Granted, I would be better off with a real parser. In fact, it is something on my "in-brain-roadmap", but it is currently out of the scope. The script works well enough for our limited knowledge domain. Creating a parser would require me to start pretty much from scratch.
My attempt
Example Input
The Hello \ World document is located in:
<code>C:\documents\hello_world.txt</code>
Expected output
The Hello $\backslash$ World document is located in:
\begin{verbatim}C:\documents\hello_world.txt\end{verbatim}
This is the best I could come up with so far:
<?php
$patterns = array(
"special_chars2" => array( '/(?<!<code[^>]*>.*)\\\\[^$](?!.*<\/code>)/U', '$\\backslash$'),
);
foreach( $patterns as $name => $p ){
$tex_input = preg_replace( $p[0], $p[1], $tex_input );
}
?>
Note that this is only an excerpt, and the [^$] is another LaTeX requirement.
Another attempt which seemed to work:
<?php
$patterns = array(
"special_chars2" => array( '/\\\\[^$](?!.*<\/code>)/U', '$\\backslash$'),
);
foreach( $patterns as $name => $p ){
$tex_input = preg_replace( $p[0], $p[1], $tex_input );
}
?>
... in other words: leaving out the negative lookbehind.
But this looks more error-prone than with both lookbehind and lookahead.
A related question
As you may have noticed, the pattern is ungreedy (/.../U). So will this match only as little possible inside a <code> block? Considering the look-arounds?
If me, I will try to find HTML parser and will do with that.
Another option is will try to chunk the string into <code>.*?</code> and other parts.
and will update other parts, and will recombine it.
$x="The Hello \ World document is located in:\n<br>
<code>C:\documents\hello_world.txt</code>";
$r=preg_split("/(<code>.*?<\/code>)/", $x,-1,PREG_SPLIT_DELIM_CAPTURE);
for($i=0;$i<count($r);$i+=2)
$r[$i]=str_replace("\\","$\\backslash$",$r[$i]);
$x=implode($r);
echo $x;
Here is the results.
The Hello $\backslash$ World document is located in:
C:\documents\hello_world.txt
Sorry, If my approach is not suitable for you.
I reckon I could solve this using negative LookBehinds and/or LookAheads.
You reckon wrong. Regular expressions are not a replacement for a parser.
I would suggest that you pipe the html through htmltidy, then read it with a dom-parser and then transform the dom to your target output format. Is there anything preventing your from taking this route?
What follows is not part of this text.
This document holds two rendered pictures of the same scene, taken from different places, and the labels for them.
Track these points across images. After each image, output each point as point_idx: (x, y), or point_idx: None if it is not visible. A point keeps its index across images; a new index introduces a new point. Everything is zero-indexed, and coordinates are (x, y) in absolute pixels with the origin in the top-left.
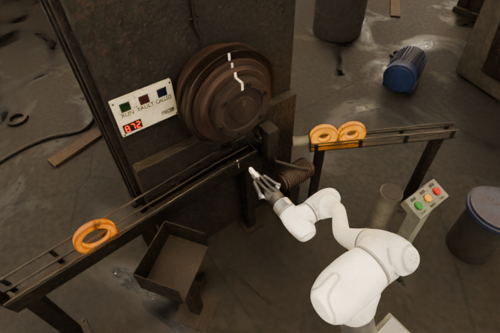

Parser FTW, ok. But if you can't use a parser, and you can be certain that <code> tags are never nested, you could try the following:
Find <code>.*?</code> sections of your file (probably need to turn on dot-matches-newlines mode).
Replace all backslashes inside that section with something unique like #?#?#?#
Replace the section found in 1 with that new section
Replace all backslashes with $\backslash$
Replace als <code> with \begin{verbatim} and all </code> with \end{verbatim}
Replace #?#?#?# with \
FYI, regexes in PHP don't support variable-length lookbehind. So that makes this conditional matching between two boundaries difficult.
Pandoc? Pandoc converts between a bunch of formats. you can also concatenate a bunch of flies together then covert them. Maybe a few shell scripts combined with your php scraping scripts?
With your "expected input" and the command pandoc -o text.tex test.html the output is:
The Hello \textbackslash{} World document is located in:
\verb!C:\documents\hello_world.txt!
pandoc can read from stdin, write to stdout or pipe right into a file.
Provided that your <code> blocks are not nested, this regex would find a backslash after ^ start-of-string or </code> with no <code> in between.
((?:^|</code>)(?:(?!<code>).)+?)\\
| | |
| | \-- backslash
| \-- least amount of anything not followed by <code>
\-- start-of-string or </code>
And replace it with:
$1$\backslash$
You'd have to run this regex in "singleline" mode, so . matches newlines. You'd also have to run it multiple times, specifying global replacement is not enough. Each replacement will only replace the first eligible backslash after start-of-string or </code>.
Write a parser based on an HTML or XML parser like DOMDocument. Traverse the parsed DOM and replace the \ on every text node that is not a descendent of a code node with $\backslash$ and every node that is a code node with \begin{verbatim} … \end{verbatim}.